EXERCISE DETAILS: In the entries below, find each line bearing the string "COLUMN" and copy it.

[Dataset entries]

<<<<

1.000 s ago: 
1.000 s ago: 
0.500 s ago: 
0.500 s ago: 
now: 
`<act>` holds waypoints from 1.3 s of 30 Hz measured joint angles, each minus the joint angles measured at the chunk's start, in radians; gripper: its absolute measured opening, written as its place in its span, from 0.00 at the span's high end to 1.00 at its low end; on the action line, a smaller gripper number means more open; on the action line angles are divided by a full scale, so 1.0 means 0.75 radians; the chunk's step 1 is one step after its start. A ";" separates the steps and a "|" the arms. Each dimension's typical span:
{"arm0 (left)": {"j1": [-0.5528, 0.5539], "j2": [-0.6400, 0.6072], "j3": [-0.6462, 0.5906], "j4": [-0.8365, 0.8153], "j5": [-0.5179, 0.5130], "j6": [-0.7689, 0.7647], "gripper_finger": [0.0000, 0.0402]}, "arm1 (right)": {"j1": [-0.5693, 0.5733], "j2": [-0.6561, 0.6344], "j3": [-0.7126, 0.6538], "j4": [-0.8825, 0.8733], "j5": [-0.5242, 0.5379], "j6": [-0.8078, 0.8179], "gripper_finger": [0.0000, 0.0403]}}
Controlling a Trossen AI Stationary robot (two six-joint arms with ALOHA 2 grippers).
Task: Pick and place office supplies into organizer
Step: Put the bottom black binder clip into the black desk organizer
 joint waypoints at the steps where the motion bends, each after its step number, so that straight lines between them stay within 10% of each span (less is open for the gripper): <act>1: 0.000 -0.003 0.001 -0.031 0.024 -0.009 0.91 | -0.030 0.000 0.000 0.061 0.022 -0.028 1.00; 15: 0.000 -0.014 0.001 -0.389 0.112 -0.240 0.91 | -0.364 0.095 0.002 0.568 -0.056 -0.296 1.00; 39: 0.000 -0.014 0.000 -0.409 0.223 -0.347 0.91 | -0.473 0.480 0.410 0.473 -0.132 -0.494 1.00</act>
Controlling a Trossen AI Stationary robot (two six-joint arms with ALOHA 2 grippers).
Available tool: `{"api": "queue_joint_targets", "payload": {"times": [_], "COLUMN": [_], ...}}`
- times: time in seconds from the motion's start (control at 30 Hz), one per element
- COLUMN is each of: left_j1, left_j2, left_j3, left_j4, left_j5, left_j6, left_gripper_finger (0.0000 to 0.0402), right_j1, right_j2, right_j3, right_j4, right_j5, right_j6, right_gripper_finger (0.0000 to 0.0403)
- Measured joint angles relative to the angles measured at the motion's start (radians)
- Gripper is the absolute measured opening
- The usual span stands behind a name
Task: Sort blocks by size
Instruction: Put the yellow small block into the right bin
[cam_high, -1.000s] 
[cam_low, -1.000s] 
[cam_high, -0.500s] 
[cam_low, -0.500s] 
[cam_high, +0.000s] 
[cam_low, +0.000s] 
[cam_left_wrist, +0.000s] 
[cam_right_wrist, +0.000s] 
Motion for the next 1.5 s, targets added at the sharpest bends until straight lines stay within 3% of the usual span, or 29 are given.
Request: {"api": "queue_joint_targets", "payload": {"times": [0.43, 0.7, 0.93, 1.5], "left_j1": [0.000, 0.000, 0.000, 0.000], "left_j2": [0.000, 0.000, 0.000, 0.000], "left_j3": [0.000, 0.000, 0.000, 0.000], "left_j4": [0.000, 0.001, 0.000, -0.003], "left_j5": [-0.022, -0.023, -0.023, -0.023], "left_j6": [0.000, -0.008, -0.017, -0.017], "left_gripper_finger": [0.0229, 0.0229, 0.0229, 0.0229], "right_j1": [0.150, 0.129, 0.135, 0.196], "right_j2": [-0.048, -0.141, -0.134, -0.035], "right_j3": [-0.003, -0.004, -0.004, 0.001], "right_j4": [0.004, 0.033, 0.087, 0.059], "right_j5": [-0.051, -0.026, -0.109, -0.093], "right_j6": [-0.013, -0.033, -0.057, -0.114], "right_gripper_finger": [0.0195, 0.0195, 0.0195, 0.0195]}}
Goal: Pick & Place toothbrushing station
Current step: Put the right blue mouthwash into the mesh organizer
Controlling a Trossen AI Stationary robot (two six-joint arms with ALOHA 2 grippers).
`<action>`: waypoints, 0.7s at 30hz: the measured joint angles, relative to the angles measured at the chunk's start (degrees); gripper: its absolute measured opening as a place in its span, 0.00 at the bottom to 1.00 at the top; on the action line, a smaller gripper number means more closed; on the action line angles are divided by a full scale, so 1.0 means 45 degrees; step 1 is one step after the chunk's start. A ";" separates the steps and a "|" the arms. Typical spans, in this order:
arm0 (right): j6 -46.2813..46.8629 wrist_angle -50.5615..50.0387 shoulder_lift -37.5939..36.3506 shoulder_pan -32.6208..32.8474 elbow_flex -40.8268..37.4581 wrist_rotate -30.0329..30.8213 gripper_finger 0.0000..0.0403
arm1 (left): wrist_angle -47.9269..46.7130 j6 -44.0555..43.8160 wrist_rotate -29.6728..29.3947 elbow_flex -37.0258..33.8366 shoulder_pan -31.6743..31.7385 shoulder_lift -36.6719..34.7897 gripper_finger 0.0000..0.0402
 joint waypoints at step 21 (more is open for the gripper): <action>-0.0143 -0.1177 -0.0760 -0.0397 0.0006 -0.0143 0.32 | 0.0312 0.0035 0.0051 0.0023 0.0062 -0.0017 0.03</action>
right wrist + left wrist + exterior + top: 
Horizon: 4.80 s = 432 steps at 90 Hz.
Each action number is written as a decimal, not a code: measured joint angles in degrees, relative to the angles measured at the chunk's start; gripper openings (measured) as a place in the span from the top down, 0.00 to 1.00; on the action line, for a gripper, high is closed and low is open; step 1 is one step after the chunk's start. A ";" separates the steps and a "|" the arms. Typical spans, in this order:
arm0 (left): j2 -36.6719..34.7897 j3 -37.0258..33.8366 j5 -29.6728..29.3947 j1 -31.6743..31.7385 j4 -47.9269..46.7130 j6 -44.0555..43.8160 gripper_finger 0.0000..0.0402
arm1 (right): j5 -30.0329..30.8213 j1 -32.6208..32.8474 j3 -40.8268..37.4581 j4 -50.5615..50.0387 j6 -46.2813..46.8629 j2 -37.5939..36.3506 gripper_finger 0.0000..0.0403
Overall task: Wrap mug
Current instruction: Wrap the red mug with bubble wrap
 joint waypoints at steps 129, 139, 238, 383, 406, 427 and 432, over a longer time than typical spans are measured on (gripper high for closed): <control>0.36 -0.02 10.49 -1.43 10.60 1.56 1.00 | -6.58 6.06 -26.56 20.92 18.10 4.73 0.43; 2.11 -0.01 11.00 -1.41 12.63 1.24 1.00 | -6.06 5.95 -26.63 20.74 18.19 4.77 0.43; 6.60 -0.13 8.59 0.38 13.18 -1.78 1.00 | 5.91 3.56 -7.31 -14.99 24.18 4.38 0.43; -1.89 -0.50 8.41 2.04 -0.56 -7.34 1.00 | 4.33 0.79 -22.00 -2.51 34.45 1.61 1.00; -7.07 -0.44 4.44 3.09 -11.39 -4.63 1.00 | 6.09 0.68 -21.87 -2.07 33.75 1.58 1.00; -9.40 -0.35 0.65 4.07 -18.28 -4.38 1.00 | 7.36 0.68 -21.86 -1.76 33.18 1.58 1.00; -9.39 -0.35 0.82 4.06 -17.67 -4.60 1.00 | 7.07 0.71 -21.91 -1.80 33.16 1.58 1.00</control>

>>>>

WRITTEN SOLUTION:
Available tool: `{"api": "queue_joint_targets", "payload": {"times": [_], "COLUMN": [_], ...}}`
- COLUMN is each of: left_j1, left_j2, left_j3, left_j4, left_j5, left_j6, left_gripper_finger (0.0000 to 0.0402), right_j1, right_j2, right_j3, right_j4, right_j5, right_j6, right_gripper_finger (0.0000 to 0.0403)

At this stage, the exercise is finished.